Your task: Would you reproduce exactly the lines below from the one holding "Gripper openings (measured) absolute" through the one holding "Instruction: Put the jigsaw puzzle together", inclusive, and no others?

Information provided:
[Start of section]
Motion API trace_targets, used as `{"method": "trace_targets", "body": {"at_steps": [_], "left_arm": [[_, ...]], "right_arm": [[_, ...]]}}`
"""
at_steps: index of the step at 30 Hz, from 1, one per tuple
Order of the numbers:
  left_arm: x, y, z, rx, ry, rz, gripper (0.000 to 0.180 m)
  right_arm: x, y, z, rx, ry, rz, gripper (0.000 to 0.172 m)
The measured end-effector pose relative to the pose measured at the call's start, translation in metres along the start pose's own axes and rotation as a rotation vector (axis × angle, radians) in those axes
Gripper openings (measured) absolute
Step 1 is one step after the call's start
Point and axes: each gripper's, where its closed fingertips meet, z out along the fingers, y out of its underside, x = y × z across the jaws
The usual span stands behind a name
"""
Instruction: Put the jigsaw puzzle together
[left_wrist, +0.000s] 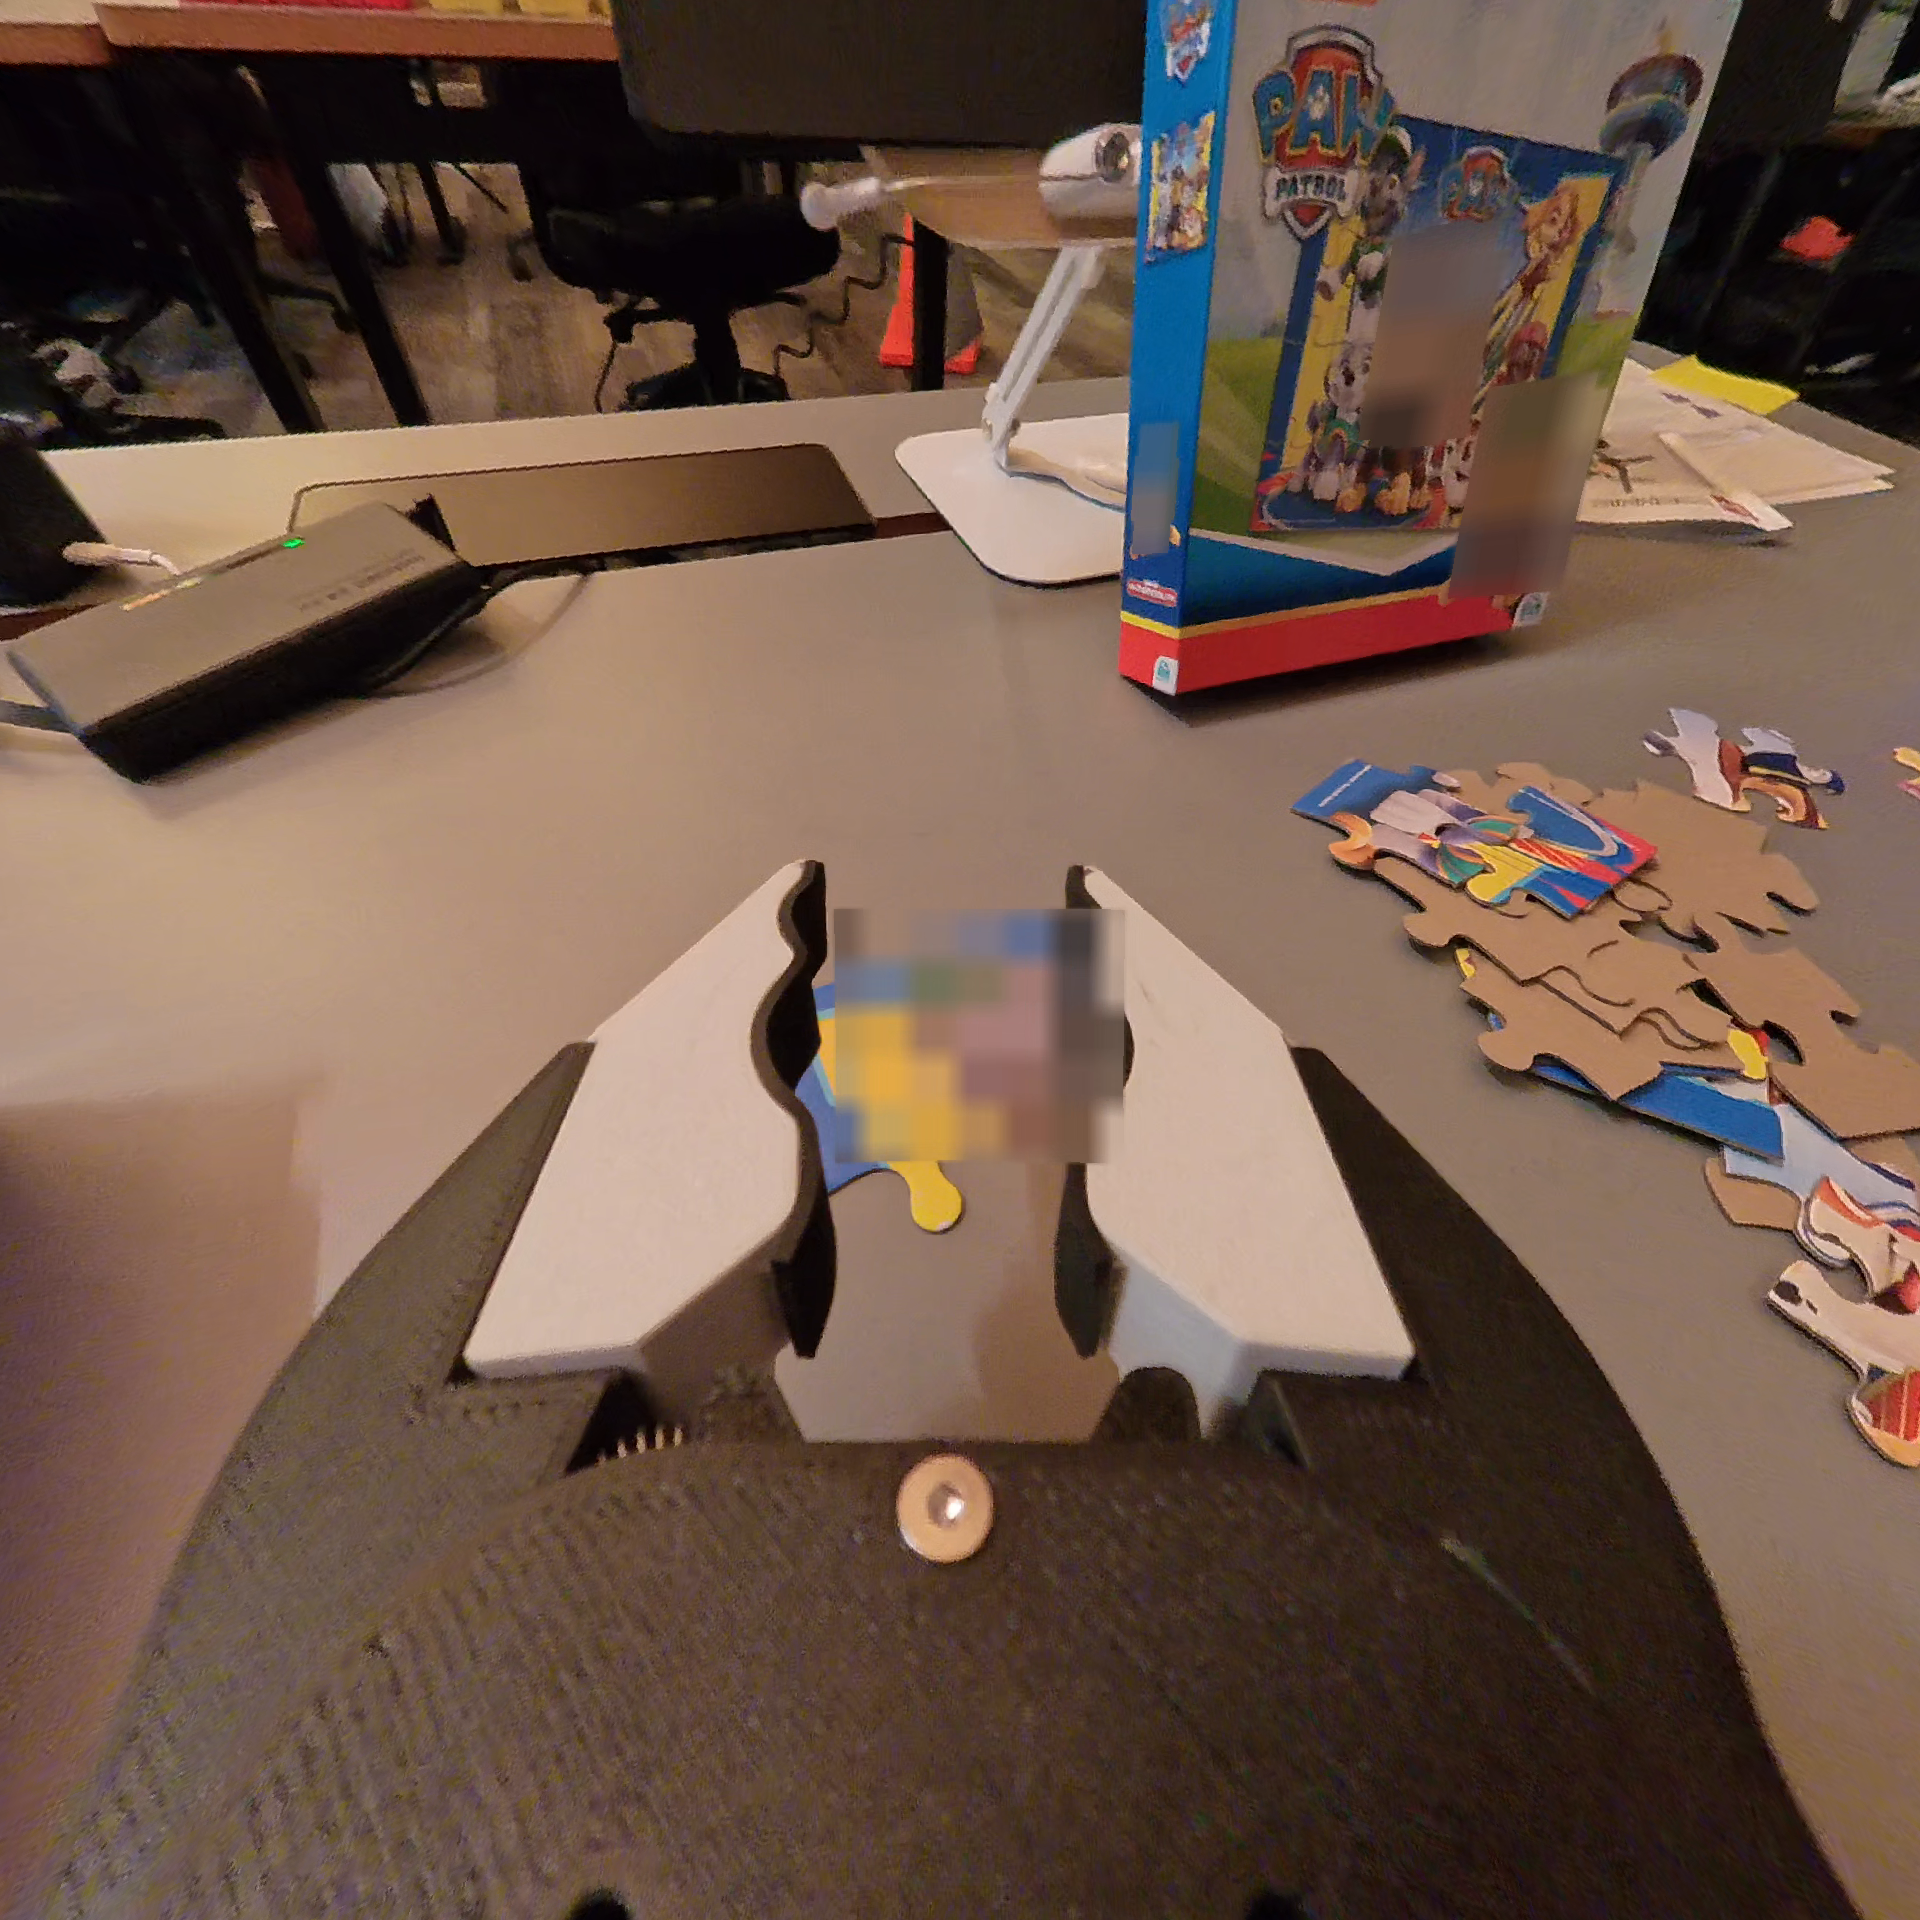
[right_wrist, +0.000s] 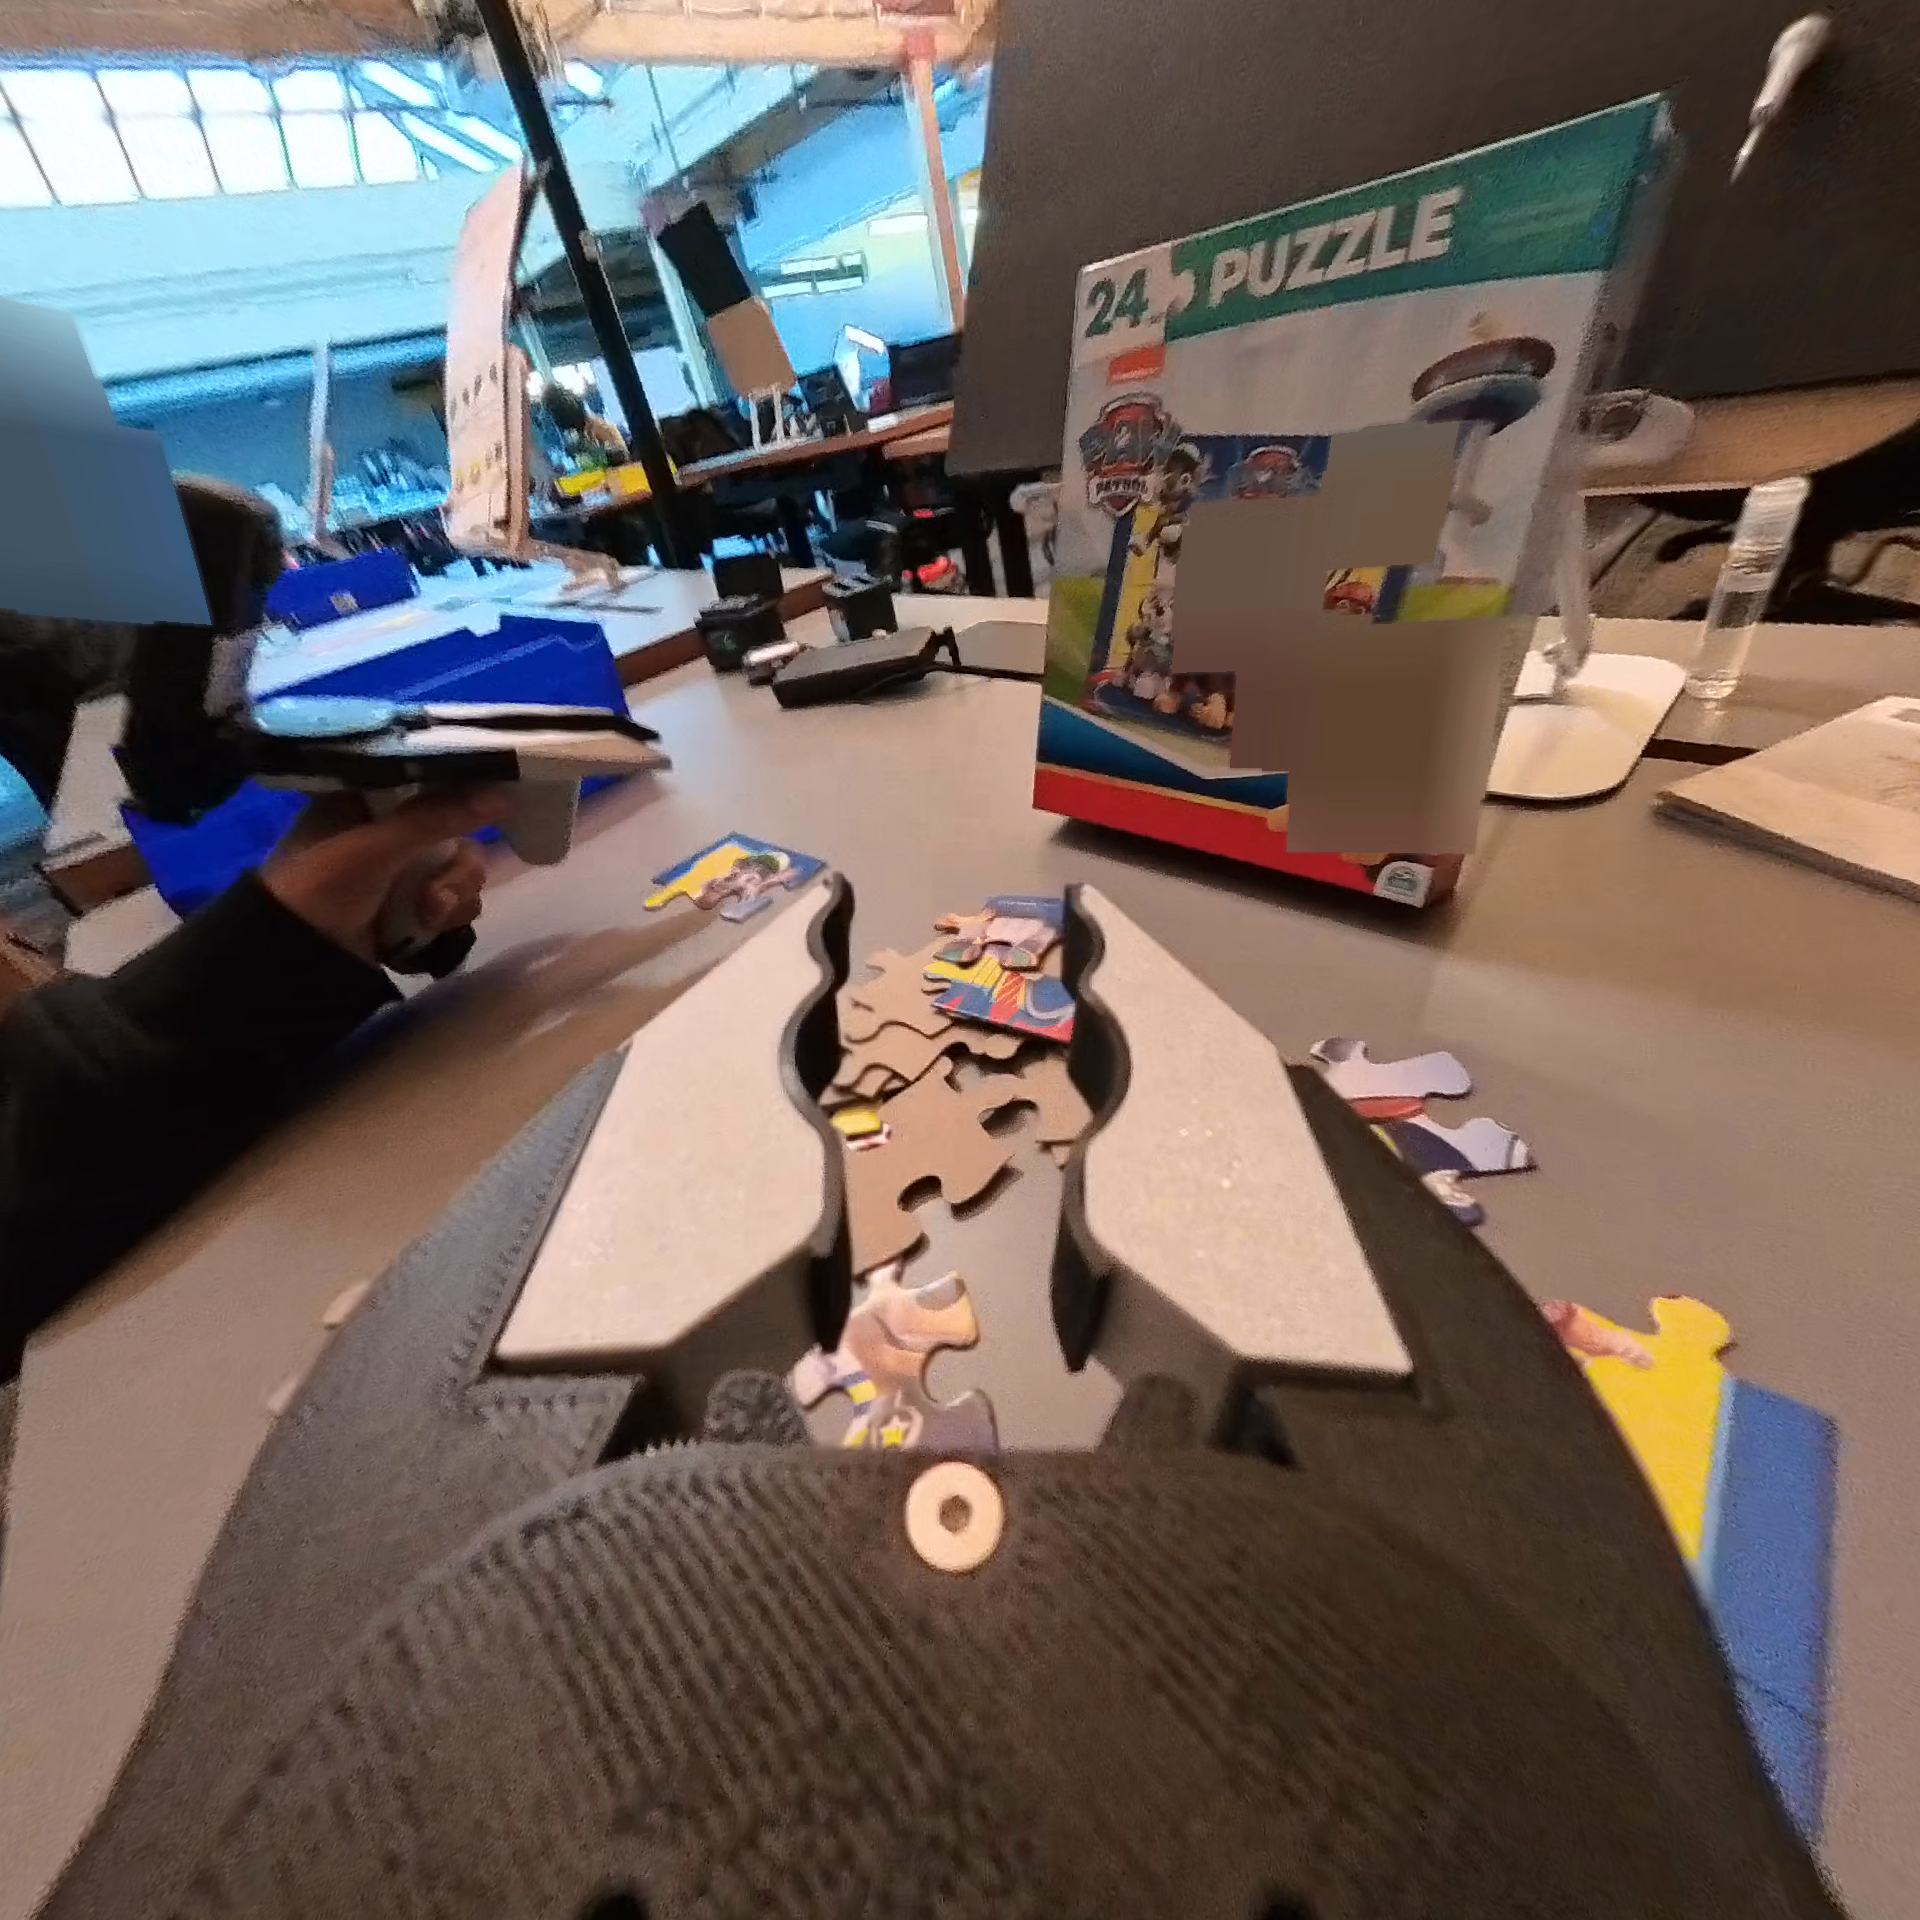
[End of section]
Solution for this problem:
Gripper openings (measured) absolute
Step 1 is one step after the call's start
Point and axes: each gripper's, where its closed fingertips meet, z out along the fingers, y out of its underside, x = y × z across the jaws
The usual span stands behind a name
"""
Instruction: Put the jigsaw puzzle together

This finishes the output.